ASSIGNED TASK: Across the following data, state how many lines include the word "element". Provide the number alone.
%%
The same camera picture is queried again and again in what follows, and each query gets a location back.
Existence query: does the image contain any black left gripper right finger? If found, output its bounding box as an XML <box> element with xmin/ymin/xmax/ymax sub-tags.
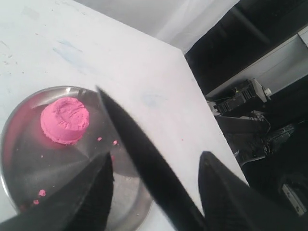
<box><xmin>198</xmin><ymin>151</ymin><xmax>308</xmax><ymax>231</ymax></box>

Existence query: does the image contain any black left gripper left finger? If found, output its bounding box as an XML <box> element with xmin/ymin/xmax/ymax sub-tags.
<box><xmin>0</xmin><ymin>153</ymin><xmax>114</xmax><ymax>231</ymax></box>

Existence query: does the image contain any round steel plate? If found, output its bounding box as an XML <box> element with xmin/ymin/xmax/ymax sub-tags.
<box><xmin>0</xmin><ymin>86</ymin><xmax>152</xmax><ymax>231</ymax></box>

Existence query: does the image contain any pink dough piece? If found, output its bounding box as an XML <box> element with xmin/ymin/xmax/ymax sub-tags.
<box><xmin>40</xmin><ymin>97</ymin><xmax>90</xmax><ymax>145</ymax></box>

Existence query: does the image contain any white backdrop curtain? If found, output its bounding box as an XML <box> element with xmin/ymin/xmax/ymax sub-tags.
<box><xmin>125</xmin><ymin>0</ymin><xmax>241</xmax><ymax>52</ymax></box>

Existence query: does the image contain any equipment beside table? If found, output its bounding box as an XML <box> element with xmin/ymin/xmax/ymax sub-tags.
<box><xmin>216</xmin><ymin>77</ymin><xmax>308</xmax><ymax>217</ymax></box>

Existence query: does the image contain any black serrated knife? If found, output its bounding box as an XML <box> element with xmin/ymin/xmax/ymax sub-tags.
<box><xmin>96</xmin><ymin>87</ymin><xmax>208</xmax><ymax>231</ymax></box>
%%
RESULT OF THIS EXERCISE: 7